Animal - z kolanem to jak z loterią dzisiaj akurat było bez problemu i dlatego doszedłem do 250kg. Jednak w dalszym ciągu miałem świadomość iż coś może chrupnąć i nie szedłem wyżej zwłaszcza, że podczas ostatniego treningu dawało o sobie znać. Im bliżej zabiegu tym większy cykor mnie ogarnia i ta świadomość, że będę malał w oczach...
Wodyn - wiem, że źle zrobiłem
ale wiesz, że z kolanem bywa różnie ale i tak 250kg to w miarę dobry wynik. Podczas wykonywania kolejnych powtórzeń wstąpił we mnie jakiś amok i nie chciałem się zatrzymać i skończyć
.Tylko zdrowy rozsądek podpowiadał "kończ waść wstydu oszczędź
"
Kusi mnie jak cholera spróbowanie pełnego ciągu - ciekawe ile jest w moim skromnym zasięgu.

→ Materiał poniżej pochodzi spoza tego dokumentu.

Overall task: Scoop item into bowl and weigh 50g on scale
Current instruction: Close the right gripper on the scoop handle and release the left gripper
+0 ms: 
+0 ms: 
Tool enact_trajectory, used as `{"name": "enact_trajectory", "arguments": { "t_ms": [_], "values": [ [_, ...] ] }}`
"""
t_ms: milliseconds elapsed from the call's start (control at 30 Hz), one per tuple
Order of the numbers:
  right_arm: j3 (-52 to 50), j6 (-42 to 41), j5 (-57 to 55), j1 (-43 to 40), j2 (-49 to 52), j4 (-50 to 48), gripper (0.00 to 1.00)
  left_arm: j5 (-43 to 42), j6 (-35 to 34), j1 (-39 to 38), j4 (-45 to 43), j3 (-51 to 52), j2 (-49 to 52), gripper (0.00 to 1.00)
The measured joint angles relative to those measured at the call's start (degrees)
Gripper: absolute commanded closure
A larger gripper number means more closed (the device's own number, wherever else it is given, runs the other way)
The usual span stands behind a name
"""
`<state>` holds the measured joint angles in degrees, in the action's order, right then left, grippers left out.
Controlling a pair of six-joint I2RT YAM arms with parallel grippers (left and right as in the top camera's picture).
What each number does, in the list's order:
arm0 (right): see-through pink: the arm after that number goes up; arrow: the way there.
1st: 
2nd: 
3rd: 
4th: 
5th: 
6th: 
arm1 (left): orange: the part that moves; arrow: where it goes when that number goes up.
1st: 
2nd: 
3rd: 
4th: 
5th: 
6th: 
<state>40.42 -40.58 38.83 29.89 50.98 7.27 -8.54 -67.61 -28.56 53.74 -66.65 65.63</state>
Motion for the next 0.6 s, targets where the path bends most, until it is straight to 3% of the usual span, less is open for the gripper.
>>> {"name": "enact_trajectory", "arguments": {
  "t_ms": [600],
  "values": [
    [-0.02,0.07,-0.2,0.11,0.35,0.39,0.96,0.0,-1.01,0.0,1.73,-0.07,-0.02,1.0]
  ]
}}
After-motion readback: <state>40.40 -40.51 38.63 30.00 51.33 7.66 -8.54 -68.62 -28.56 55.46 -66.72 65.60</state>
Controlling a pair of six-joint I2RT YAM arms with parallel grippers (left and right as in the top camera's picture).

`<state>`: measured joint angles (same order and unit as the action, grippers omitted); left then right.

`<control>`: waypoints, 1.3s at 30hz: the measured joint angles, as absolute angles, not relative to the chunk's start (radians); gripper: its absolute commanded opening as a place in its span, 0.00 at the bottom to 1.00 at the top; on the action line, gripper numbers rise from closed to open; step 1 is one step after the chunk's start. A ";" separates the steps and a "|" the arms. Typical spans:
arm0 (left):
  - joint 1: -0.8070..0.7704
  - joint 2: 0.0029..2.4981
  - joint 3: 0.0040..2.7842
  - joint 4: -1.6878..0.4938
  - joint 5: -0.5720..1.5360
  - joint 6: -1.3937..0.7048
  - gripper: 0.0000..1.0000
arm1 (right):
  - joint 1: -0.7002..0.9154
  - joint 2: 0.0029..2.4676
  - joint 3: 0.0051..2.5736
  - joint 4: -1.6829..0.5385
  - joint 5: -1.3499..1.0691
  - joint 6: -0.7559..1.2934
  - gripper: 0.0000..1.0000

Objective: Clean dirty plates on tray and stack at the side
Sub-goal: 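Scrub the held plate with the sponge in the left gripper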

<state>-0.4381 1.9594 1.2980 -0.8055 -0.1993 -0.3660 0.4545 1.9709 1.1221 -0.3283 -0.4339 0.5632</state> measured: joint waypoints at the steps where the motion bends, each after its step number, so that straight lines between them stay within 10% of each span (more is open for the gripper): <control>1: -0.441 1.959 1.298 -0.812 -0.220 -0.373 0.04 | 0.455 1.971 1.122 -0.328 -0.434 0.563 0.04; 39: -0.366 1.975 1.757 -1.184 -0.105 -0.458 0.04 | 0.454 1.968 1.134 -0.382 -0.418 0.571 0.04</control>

Bamf - nie no co Ty aż tak dobrze to nie jest. Jestem zwykłym chopokiem co próbuje dżwigać ciężary z naciskiem na "próbuje"
Pamiętaj, że bariera 300kg w MC jeszcze nie pękła i nie wiadomo kiedy to nastąpi
W przysiadach ciężko będzie wrócić do dużych ciężarów ponieważ lekarz już teraz przestrzegał przed nadmiernym eksploatowaniem aby nie doprowadzić do tragedii. To jest jak wyrok i zakazać kobiecie malować się
No cóż zdrowie najważniejsze ale zobaczymy czy będzie aż tak czarny scenariusz...
Szykuję formę na zawody w Brwinowie (czerwiec) ale na dzień dzisiejszy nic nie słychać aby miały się odbyć. Jest dopiero marzec także jestem dobrej myśli
.
GRani - i ciężary niebawem będą takie same tylko jedz, jedz i jeszcze raz trenuj konsekwentnie...
Dzisiaj zabrałem aparat na trening ale podczas dociągania w ostatniej serii zanim założyłem paski to karta zdąrzyła się zapełnić i jednym słowem dupa...
Następnym razem poproszę kogoś o pomoc.